Copper has suffered in 2022 like a majority of assets, but a brighter outlook in 2023 could see higher prices for the industrial metal. An additional catalyst could be the reopening of China’s economy.
The start of 2022 looked promising for copper with the S&P GSCI Copper Index rising to about 10% following Russia’s invasion of Ukraine. Since then, however, it has languished, with the index now looking at a 15% year-to-date drop.
“Copper — traditionally seen as a leading indicator of economic health — has unsurprisingly had a rough year,” a CNBC report said. “But analysts expect a resurgence in 2023, even as the global outlook remains highly uncertain.”
“Some of Wall Street’s biggest banks in recent weeks have suggested a combination of short-term supply tightness and long-term energy transition-related demand will push the red metal north from here,” the report added.
One of the banks harboring a rosy outlook for copper is Bank of America. Of course, the U.S. Federal Reserve scaling back on its rate hikes will be a major factor along with other macroeconomic events.
“Notwithstanding the macro headwinds, physical markets have remained tight, highlighting the lack of spare copper units available at present,” commodity strategist Michael Widmer said in Bank of America’s 2023 metals outlook report.
To get exposure to the copper rally, exchange traded fund (ETF) investors can opt for the Invesco DB Base Metals Fund (DBB). The ETF seeks to track changes, whether positive or negative, in the level of the DBIQ Optimum Yield Industrial Metals Index Excess Return™ plus the interest income from the fund’s holdings of primarily U.S. Treasury securities and money market income less the fund’s expenses.
The fund provides exposure to a variety of metals, giving investors a healthy dose of diversification. In terms of copper itself, the fund (as of December 16) gives investors about 33% exposure.

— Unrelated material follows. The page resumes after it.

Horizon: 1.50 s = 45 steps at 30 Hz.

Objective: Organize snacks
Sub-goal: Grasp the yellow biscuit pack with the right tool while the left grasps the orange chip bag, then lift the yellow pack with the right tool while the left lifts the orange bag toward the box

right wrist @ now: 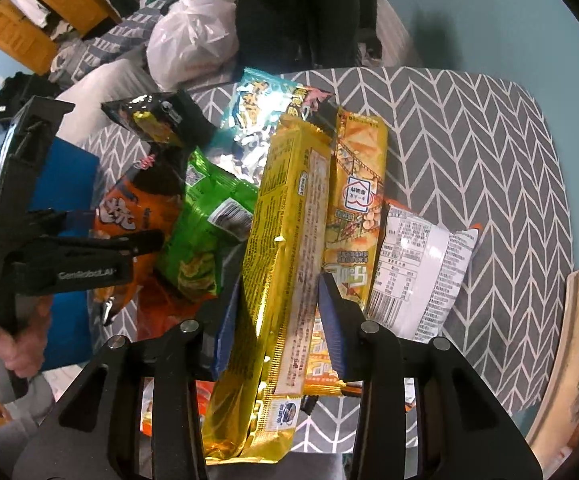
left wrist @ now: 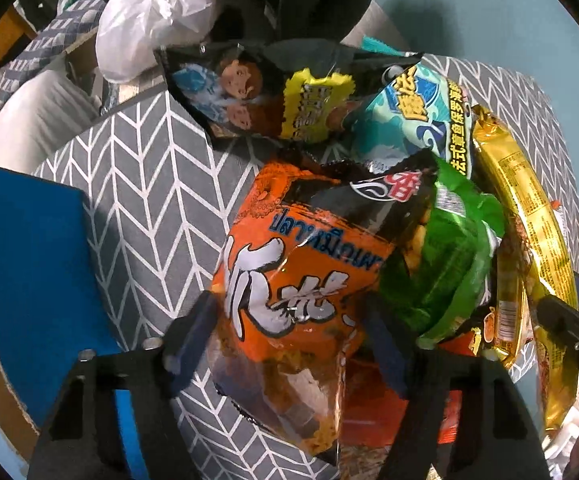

Rebound Could Hinge on China Reopening
As mentioned, China could be a major contributor to whether a copper rebound comes into fruition. Consuming over half of the world’s volume in 2021, China’s economic reopening could re-energize demand for global copper.
The country has been dealing with a surge in COVID-19 cases again, forcing government-mandated lockdowns. Now, China is easing its lockdown measures, which could give the economy a much-needed boost — a positive sign for copper demand.
“If China were to return its copper stock to consumption ratio to pre-2020 levels, that would imply as much as a 500kt boost to physical demand,” said metals strategist Nick Snowdown.